Students in a freshman biology class in Atlanta’s Grady High School were shown a PowerPoint presentation that linked evolution to Satan, abortion, divorce, racism, and homosexuality.
The Grady High student newspaper, the Southerner, reported that Anquinette Jones used the PowerPoint presentation to teach the theory of evolution to her students during a freshman biology class last spring.
One slide in the 52-slide presentation included an illustration that shows creationism and evolution as two sides in a war between good and evil. Creationism is shown to be from Christ, while evolution is from Satan. The illustration suggests evolution is the driving force behind euthanasia, homosexuality, pornography, abortion, divorce, and racism — social ills that are all defeated by creationism and Christianity.

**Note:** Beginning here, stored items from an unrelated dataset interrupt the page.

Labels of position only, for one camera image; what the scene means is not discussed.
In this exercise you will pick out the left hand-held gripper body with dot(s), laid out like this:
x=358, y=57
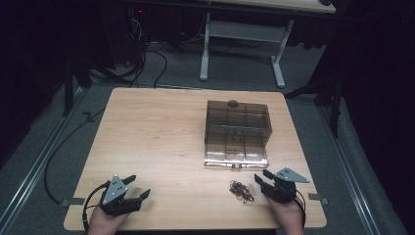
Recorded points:
x=115, y=196

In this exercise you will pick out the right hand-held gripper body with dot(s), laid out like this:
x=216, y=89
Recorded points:
x=283, y=186

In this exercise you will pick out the pile of brown rubber bands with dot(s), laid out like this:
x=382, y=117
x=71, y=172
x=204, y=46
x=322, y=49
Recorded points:
x=241, y=191

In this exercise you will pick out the clear brown compartment box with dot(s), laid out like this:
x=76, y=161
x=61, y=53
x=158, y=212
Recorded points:
x=237, y=134

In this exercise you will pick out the person's left hand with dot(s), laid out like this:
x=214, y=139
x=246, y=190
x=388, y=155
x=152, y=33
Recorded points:
x=103, y=222

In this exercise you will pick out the person's right hand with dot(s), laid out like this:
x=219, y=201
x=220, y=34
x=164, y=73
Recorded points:
x=287, y=216

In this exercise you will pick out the black metal stand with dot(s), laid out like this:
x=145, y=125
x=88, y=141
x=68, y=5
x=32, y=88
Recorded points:
x=329, y=98
x=70, y=78

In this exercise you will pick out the grey table bracket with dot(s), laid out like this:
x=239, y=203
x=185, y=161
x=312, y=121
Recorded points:
x=72, y=202
x=317, y=197

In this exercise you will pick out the white metal frame desk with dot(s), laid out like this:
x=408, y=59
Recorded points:
x=248, y=32

The Atlanta Journal-Constitution noted the PowerPoint presentation also includes “grammatical errors and odd illustrations including a photo of Octomom,” along with the creationism picture.

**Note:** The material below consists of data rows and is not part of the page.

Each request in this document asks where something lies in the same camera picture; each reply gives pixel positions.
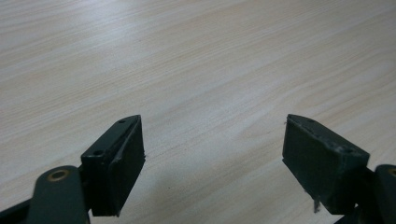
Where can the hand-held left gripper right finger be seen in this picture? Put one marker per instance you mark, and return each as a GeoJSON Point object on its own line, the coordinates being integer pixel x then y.
{"type": "Point", "coordinates": [323, 165]}

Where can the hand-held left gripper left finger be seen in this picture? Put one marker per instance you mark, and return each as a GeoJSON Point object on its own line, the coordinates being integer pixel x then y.
{"type": "Point", "coordinates": [115, 161]}

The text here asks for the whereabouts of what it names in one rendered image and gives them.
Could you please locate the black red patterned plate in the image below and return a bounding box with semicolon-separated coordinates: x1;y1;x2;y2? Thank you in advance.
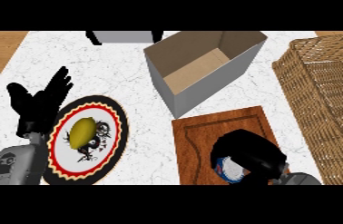
42;94;131;186

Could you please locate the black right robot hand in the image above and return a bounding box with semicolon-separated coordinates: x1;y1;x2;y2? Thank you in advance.
209;128;291;186

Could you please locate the yellow lemon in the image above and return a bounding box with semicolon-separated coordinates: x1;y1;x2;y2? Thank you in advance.
69;116;98;151

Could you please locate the brown wicker basket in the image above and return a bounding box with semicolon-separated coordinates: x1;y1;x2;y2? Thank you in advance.
271;34;343;186

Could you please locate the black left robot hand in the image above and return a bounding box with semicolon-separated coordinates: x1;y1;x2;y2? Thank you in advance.
7;65;76;140

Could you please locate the blue and white can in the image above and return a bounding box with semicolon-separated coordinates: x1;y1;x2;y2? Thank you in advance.
217;155;252;185

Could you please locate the grey open cardboard box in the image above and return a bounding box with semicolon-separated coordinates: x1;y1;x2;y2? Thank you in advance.
143;31;270;120

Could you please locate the grey appliance with black legs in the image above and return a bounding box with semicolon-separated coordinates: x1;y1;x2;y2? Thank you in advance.
85;31;165;46

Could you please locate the brown wooden cutting board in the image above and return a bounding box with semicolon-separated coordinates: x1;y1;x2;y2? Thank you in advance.
172;105;293;186

Jones told the Southerner that the PowerPoint presentation originated with the Atlanta Public Schools system. But students told the paper that Jones had brought up creationism and criticized evolution in her biology class before.
“She always had random comments about [creationism],” student Lily Soto told the Southerner. “If someone would ask if we were going to learn evolution, she was like, ‘No, I don’t teach that.’”

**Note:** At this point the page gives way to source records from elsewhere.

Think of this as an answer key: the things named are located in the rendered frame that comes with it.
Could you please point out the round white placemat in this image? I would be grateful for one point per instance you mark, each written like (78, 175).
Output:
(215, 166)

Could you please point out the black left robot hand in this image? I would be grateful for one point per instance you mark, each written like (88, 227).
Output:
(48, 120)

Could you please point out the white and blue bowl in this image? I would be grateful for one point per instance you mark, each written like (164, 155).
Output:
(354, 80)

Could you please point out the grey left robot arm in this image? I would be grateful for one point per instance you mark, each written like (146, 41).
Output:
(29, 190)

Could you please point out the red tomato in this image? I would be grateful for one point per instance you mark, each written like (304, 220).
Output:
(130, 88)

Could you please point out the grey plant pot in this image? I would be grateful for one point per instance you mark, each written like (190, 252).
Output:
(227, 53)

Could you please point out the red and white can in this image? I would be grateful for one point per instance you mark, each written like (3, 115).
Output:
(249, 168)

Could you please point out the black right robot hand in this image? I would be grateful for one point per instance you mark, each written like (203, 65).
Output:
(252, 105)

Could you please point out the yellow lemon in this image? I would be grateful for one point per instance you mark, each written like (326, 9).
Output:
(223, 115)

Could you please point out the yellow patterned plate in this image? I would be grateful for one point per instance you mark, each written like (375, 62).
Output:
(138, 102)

“[I] have gay parents, and [the cartoon] said that evolution caused homosexuality and it implied that to be negative, so I was pretty offended by it,” another student, Seraphina Cooley, said.
Parents of students at the school also said they were upset by the presentation.
“I was offended, but more shocked and disturbed that a teacher in [APS] could get away with putting that in a classroom,” Robin Rosen told the Southerner. “Offended is probably the wrong word at this point; it is very troubling to me that a teacher who is in a position of influence over children in a public school can put something up [like the cartoon].”
School officials told Atlanta Journal-Constitution that “the science lesson plan was not properly vetted” and was immediately removed after being reviewed.
“These diagrams were first produced around thirty years ago as I endeavored to illustrate, in diagram form, the concept of the foundational nature of the battle between Christianity and secular humanism,” Ham wrote in 2009.